Der blaue Berg

Gottfried Trittens Leben wurde von der Kindheit bis zu seiner Niederlassung im Wallis durch das Bergmotiv geprägt. Der Künstler zeigt in Der blaue Berg einen Pyramiden-Gipfel, der in seiner einfachsten Form wiedergegeben wird – dem Dreieck. Das gleichschenkelige Dreieck steht für den Niesen, der den Thunersee überragt. Es handelt sich um ein wiederkehrendes Thema im Werk des Künstlers, das er aber immer wieder neu verarbeitet. Der Berg der Unruhe ausstrahlt und zugleich für Sehnsucht nach der Natur steht, offenbart ein bewegtes Innenleben und ein ruhiges, durch das Hellblau des Hintergrunds hervorgehobenes Aussenleben.

Die schnurgerade Struktur begrenzt die Konturen. Im Zentrum lässt sich der Künstler durch das amerikanische Action Painting beeinflussen. Die grossen, schwarzen Bänder sind tatsächlich breite Pinselstriche. Die Farbpalette, obschon auf drei Nuancen beschränkt, ist im Inneren des Dreiecks verteilt. Die kontrastierenden Gegensätze zwischen Schwarz/Weiss und dem blauen Hintergrund gehören zur Hauptpalette des Künstlers. In der Mitte erkennt man Spuren von Blau und Schwarz, die durch das Kleben des Papiers eingefügt wurden, und die weissen, farblosen Öffnungen bringen Licht in das Gemälde.
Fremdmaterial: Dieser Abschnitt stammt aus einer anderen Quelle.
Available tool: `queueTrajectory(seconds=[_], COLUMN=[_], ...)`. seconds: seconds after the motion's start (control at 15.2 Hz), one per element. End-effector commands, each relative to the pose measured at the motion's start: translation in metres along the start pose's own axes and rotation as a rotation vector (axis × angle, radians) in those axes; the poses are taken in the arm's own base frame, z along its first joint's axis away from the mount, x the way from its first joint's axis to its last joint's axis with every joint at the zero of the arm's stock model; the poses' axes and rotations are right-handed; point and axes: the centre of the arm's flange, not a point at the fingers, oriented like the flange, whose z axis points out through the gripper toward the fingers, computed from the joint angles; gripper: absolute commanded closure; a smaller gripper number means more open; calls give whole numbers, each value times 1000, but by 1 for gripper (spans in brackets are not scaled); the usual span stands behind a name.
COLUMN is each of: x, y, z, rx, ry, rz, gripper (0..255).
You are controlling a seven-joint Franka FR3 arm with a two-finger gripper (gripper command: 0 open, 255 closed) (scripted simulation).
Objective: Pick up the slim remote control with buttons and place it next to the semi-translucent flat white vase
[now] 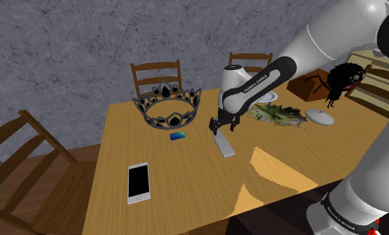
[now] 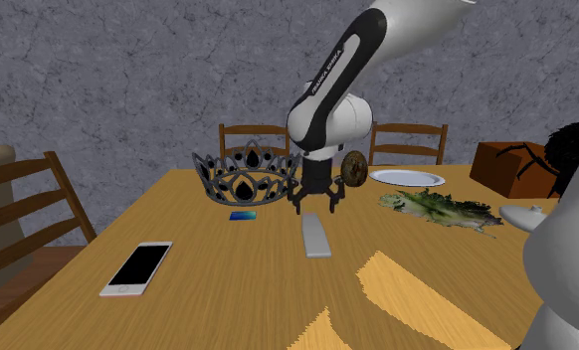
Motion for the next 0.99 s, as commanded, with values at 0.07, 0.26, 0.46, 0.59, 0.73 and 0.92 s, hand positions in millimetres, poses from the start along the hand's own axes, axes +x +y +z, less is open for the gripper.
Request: queueTrajectory(seconds=[0.07,0.26,0.46,0.59,0.73,0.92], x=[13,13,13,13,13,13], y=[-2,-2,-2,-2,-2,-2], z=[30,46,61,70,70,70], rx=[-7,-7,-7,-7,-7,-7], ry=[-12,-12,-12,-12,-12,-12], rz=[35,35,35,35,35,35], gripper=[0,0,0,0,0,0])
Auch dem Blau kommt eine Bedeutung zu: Wie eine Art Himmel symbolisiert es die Leere der Luft, aber ebenso steht es für Zenphilosophie und Ganzheit, also die Ziele, die der Künstler erreichen will. Im Mittelalter wurde es durch zerstossenen Lapislazuli gewonnen, weswegen es als wertvolles Pigment galt. Das Auftreten von Acrylverbindungen im 19. Jahrhundert revolutionierte das Schaffen der Künstler: Schnelles Trocknen und die Widerstandsfähigkeit der neuentdeckten chemischen Verbindung erlaubten eine grössere Malproduktion. 

Der Künstler lässt auch Schrift in sein Gemälde einfliessen, gleich oberhalb der Signatur. Leider ist der Schriftzug nur schwer zu entziffern, aber der Verwendung von Kalligraphie lässt japanische Vorbilder durchscheinen. Zum Beschreiben der Oberfläche benutzt er eine mit einer Kanüle versehene kleine Plastikflasche. Es handelt bei der Beschriftung wohl entweder um eine Widmung oder um den Titel des Gemäldes.

 


Quelle: Michel Gaillard, La montagne bleue : hommage à Hölderlin : dossier pédagogique, Musées cantonaux du Valais, 1987

Tritten Gottfried

Gottfried Tritten wird am 13. Dezember 1923 in Lenk im Kanton Bern geboren. Seine Jugend verbringt er in der Berglandschaft des Simmentals. Nach bestandener Matura studiert er von 1943 bis 1948 an der Kunsthochschule in Basel und schliesst mit einem Diplom als Zeichenlehrer ab.